Une étude portant sur deux grandes cohortes de patients européens a révélé que pour chaque augmentation de 10 % du nombre de bactéries productrices de butyrate dans l'intestin d'un patient, le risque d'hospitalisation pour toute infection diminue entre 14 et 25 % dans deux grandes cohortes nationales. L'étude sera présentée cette année au Congrès européen de microbiologie clinique et de maladies infectieuses (ECCMID 2024) à Barcelone, en Espagne (27-30 avril) et est réalisée par Robert Kullberg, du centre médical de l'université d'Amsterdam, aux Pays-Bas, et ses collègues.
Les altérations du microbiote sont fréquentes chez les patients hospitalisés pour des infections graves et des modèles précliniques ont montré que les bactéries intestinales anaérobies productrices de butyrate protègent contre les infections systémiques. Ces bactéries ont été étudiées car elles sont généralement épuisées chez les patients hospitalisés pour des infections graves. Deuxièmement, le butyrate peut avoir des effets protecteurs contre plusieurs maladies intestinales (autres que les infections).
Cependant, la relation entre les perturbations du microbiote et la susceptibilité accrue aux infections graves chez l’homme reste floue. Dans cette étude, les auteurs ont étudié la relation entre le microbiote intestinal de base et le risque d'hospitalisation future liée à une infection dans deux grandes cohortes de population – des Pays-Bas (dérivation ; HELIUS) et de Finlande (validation ; FINRISK 2002).
Le microbiote intestinal a été caractérisé par séquençage de l’ADN des bactéries afin d’identifier les différents types de bactéries présentes dans les échantillons fécaux des participants.

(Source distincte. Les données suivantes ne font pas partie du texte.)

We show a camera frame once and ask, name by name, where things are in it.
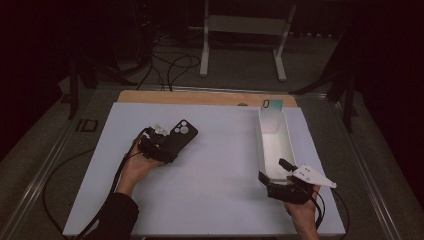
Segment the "sleeve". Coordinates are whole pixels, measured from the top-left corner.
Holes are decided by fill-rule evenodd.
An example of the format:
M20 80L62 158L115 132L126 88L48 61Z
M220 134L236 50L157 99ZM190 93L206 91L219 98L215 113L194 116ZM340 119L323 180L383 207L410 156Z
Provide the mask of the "sleeve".
M138 217L138 206L128 195L112 193L99 215L99 224L84 240L131 239L131 231Z

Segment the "open white box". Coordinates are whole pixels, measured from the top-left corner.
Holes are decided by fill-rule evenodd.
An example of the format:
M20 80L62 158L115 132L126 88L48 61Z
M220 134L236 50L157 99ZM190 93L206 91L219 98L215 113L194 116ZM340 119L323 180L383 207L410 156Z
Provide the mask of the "open white box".
M287 119L282 110L281 100L265 100L259 110L259 126L256 128L259 171L271 183L287 184L287 176L292 173L281 167L280 158L296 166Z

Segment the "white board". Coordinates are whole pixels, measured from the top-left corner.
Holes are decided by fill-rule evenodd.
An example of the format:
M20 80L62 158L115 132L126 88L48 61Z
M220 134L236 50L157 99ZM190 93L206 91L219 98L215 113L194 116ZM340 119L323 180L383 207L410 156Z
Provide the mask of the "white board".
M284 108L297 164L323 173L300 108ZM66 223L77 235L108 195L132 140L156 123L171 130L181 119L199 134L172 164L154 169L133 193L143 236L270 236L296 234L281 201L269 199L258 180L255 126L258 108L115 103ZM323 187L326 214L319 233L343 234L331 191Z

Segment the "human hand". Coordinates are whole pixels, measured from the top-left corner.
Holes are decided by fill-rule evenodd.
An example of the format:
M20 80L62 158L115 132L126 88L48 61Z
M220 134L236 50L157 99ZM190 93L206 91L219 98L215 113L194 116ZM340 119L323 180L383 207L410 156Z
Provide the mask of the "human hand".
M163 162L145 158L138 149L140 136L133 142L131 150L128 152L127 162L122 169L121 179L119 180L116 192L132 195L135 185L142 181L153 168L163 164Z
M315 200L317 199L319 188L319 185L313 186L316 192L314 191L312 197ZM315 204L311 200L307 201L305 204L284 202L284 208L292 217L294 227L303 240L319 239L315 226Z

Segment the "black phone case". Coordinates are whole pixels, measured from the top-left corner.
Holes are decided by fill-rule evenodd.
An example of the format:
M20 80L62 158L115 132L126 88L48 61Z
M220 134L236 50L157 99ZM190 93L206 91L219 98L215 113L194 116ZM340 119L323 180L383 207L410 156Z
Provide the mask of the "black phone case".
M181 120L166 136L161 149L178 155L178 153L197 135L198 131L187 120Z

Les auteurs ont mesuré la composition, la diversité et l’abondance relative du microbiote des bactéries productrices de butyrate. Le critère de jugement principal était l'hospitalisation ou la mortalité due à une maladie infectieuse au cours d'un suivi de 5 à 7 ans après le prélèvement d'échantillons fécaux, sur la base des données du registre national. Les auteurs ont ensuite examiné les associations entre le microbiote et le risque d’infection à l’aide d’une modélisation informatique. Une modélisation statistique plus poussée a été utilisée pour ajuster des variables telles que les données démographiques, le mode de vie, l'exposition aux antibiotiques et les comorbidités.
Les chercheurs ont dressé le profil du microbiote intestinal de 10 699 participants (4 248 des Pays-Bas et 6 451 de Finlande). Au total, 602 participants (Pays-Bas : n = 152 ; Finlande : n = 450) ont été hospitalisés ou sont décédés à cause d'infections (principalement une pneumonie communautaire). ) lors du suivi.
La composition du microbiote intestinal de ces participants hospitalisés/décédés différait de celle de ceux non hospitalisés pour infections. Plus précisément, chaque augmentation de 10 % de l’abondance de bactéries productrices de butyrate était associée à un risque réduit d’hospitalisation pour infections – 25 % inférieur pour les participants de la cohorte néerlandaise et 14 % inférieur pour la cohorte finlandaise. Tous les types d’infections ont été évalués ensemble, pas un en particulier. Ces associations sont restées inchangées après ajustement en fonction des données démographiques, du mode de vie, de l'exposition aux antibiotiques et des comorbidités.
Les auteurs déclarent : « La composition du microbiome intestinal, en particulier la colonisation par des bactéries productrices de butyrate, est associée à une protection contre l'hospitalisation pour maladies infectieuses dans la population générale dans deux cohortes européennes indépendantes. D'autres études devraient vérifier si la modulation du microbiome peut réduire le risque de infections graves. »
Les auteurs affirment que des analyses plus approfondies seront nécessaires avant que les traces chez les patients puissent commencer. L’un des défis est que les bactéries productrices de butyrate sont strictement anaérobies (ce qui signifie qu’elles respirent sans utiliser d’oxygène et ne peuvent pas tolérer l’oxygène), ce qui rend très difficile le transport de bactéries viables dans l’intestin. Plusieurs groupes de recherche travaillent à relever ces défis.